Gov. Newsom’s Broadband Plan Will Take CA to the 22nd Century
This is the patient money the market won't provide.
By Cory Doctorow / Pluralistic
Friday morning, California Governor Gavin Newsom unveiled an audacious budget whose crown jewel is a plan to pump $7b into medium-haul fiber links that will link every community in the state, no matter how remote or rural.
If passed - it needs a simple majority in the legislature - this will make California home to America's most extensive state broadband network, and reverse decades of ISP lobbying against the provision of modern telcoms infrastructure to replace 20th century copper lines.
The plan uses state money to bring fiber to the town limits, then creates a pool of low-cost, long-term loans - repayable over 30-40 years - that local governments tap to build their local fiber grids, according to their local needs, under local management and ownership.
And, as with the electrification effort of the New Deal, the plan creates an expert agency that can advise towns on designing those networks and train local people on maintaining them.

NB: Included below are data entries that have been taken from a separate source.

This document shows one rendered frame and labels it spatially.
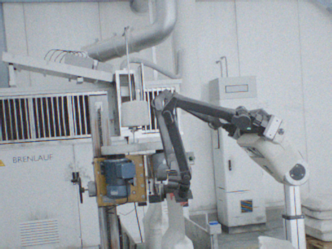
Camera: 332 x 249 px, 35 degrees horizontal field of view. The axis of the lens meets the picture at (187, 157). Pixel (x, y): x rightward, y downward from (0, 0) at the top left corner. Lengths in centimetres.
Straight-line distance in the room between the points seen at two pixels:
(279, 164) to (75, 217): 373
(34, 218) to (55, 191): 37
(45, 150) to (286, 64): 396
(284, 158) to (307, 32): 570
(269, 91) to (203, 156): 142
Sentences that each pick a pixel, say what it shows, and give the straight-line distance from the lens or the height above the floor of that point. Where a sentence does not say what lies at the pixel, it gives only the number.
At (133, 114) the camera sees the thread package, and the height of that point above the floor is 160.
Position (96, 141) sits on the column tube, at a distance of 351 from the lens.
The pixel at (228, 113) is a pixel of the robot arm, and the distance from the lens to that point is 265.
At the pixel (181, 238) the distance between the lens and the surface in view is 307.
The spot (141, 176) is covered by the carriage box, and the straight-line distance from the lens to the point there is 350.
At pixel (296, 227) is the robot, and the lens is 308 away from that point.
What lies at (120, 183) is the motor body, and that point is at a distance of 329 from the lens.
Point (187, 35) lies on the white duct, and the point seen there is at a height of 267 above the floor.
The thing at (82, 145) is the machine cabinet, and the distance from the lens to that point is 617.
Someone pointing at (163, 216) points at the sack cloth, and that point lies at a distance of 376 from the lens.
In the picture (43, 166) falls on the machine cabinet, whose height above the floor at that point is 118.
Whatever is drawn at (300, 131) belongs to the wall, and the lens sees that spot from 828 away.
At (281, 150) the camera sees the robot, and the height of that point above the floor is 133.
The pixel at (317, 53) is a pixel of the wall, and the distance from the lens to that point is 850.
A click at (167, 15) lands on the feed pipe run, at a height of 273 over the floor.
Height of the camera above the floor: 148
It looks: 3 degrees down
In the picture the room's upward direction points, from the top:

This is the patient money the market won't provide. Fiber broadband investment is future-proofed and may supply all Californians' digital needs into the 22nd Century (!), and telcos - who balk at investments that take a mere 10 years to pay off - don't make those bets.

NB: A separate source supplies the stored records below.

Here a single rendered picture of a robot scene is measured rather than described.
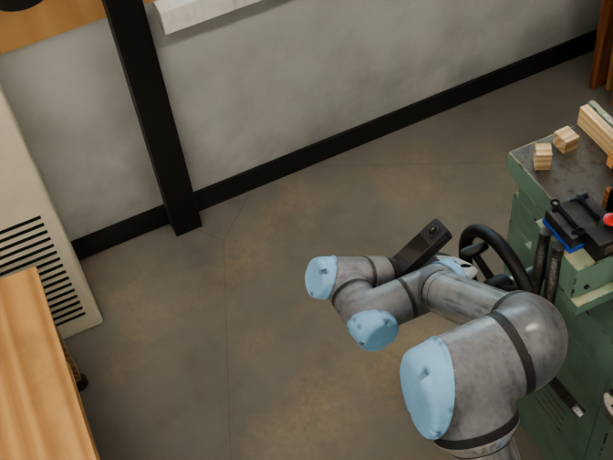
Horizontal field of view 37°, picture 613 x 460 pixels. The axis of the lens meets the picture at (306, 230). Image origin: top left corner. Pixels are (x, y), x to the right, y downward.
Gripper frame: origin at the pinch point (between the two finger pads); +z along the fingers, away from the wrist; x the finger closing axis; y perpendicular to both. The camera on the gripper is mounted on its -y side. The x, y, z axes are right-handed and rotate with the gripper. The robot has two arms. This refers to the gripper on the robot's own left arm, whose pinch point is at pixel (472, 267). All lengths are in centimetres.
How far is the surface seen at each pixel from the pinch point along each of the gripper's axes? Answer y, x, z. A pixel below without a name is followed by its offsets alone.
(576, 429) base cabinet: 44, 9, 51
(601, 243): -16.2, 12.1, 13.3
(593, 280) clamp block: -6.8, 11.8, 18.2
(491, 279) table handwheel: 4.8, -1.8, 8.8
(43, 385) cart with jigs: 74, -44, -60
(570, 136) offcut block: -19.5, -19.6, 29.4
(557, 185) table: -12.0, -11.9, 24.5
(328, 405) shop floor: 88, -42, 24

Take Frontier, whose bankruptcy revealed how they chose NOT to make $800m in profit building out rural fiber because the analysts whose judgments controlled its share-price disapproved of long-term investment (Frontier's execs were paid in stock).
ISP monopolists have fought with increasing desperation to prevent Americans from accessing fiber. From fairy tales about 5G (which needs fiber!) to fanciful ideas about satellite service (slow, asymmetrical and unable to get any faster without repealing the laws of physics).
The truth is, we know how to make fast, future-proof data networks: fiber.
Americans pay some of the highest charges for some of the lowest broadband speeds in the rich world, and California is among the worst US states. Newsom's plan will sweep California into the 21st century, and not just the big cities - the *whole* state.
Asia's rich countries - China, South Korea - have laid a billion fiber lines. The world is already designing applications for symmetrical gigabit connections and beyond. Without fiber, California doesn't just face a digital divide - it faces a *speed chasm*.